_Task brief_: Lift out each line of the data that holds "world".

╭──

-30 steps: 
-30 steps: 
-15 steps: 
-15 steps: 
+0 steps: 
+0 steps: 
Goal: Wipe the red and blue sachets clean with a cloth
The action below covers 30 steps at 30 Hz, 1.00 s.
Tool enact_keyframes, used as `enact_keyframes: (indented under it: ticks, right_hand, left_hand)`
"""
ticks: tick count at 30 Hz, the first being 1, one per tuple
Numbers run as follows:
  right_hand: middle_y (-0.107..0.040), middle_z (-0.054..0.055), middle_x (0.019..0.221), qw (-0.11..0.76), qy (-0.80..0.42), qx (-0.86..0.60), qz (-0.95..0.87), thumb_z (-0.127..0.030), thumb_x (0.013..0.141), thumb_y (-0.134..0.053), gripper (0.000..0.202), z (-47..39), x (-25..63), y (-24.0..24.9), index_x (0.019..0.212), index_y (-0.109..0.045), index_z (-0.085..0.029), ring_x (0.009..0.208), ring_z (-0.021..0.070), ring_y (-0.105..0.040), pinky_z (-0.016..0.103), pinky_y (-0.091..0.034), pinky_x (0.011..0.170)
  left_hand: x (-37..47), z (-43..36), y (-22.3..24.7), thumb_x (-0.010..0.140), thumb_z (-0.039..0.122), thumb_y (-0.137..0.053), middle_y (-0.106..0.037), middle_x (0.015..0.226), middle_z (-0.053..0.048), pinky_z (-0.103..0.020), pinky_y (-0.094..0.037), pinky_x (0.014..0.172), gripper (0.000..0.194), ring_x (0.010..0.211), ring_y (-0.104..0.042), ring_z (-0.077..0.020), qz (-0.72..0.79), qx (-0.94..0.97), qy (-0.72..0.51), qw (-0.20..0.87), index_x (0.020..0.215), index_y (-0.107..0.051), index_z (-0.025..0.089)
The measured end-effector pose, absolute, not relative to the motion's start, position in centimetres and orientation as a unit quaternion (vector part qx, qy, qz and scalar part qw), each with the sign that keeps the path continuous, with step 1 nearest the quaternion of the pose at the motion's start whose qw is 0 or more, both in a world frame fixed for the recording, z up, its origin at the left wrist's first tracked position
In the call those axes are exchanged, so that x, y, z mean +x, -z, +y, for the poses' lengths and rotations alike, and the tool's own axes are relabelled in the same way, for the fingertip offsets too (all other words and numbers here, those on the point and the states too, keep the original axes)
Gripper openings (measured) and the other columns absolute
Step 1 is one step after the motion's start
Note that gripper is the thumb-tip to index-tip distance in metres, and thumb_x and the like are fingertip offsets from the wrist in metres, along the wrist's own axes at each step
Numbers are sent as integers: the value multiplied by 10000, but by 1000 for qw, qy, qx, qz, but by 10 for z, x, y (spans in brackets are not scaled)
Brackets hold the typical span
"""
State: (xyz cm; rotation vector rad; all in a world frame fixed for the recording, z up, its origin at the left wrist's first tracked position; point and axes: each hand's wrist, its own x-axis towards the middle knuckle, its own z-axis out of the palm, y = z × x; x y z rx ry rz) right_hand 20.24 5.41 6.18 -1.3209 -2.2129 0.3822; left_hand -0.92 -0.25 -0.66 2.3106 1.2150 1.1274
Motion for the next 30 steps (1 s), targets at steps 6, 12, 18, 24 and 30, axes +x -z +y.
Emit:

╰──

_Exercise response_:
The measured end-effector pose, absolute, not relative to the motion's start, position in centimetres and orientation as a unit quaternion (vector part qx, qy, qz and scalar part qw), each with the sign that keeps the path continuous, with step 1 nearest the quaternion of the pose at the motion's start whose qw is 0 or more, both in a world frame fixed for the recording, z up, its origin at the left wrist's first tracked position
State: (xyz cm; rotation vector rad; all in a world frame fixed for the recording, z up, its origin at the left wrist's first tracked position; point and axes: each hand's wrist, its own x-axis towards the middle knuckle, its own z-axis out of the palm, y = z × x; x y z rx ry rz) right_hand 20.24 5.41 6.18 -1.3209 -2.2129 0.3822; left_hand -0.92 -0.25 -0.66 2.3106 1.2150 1.1274

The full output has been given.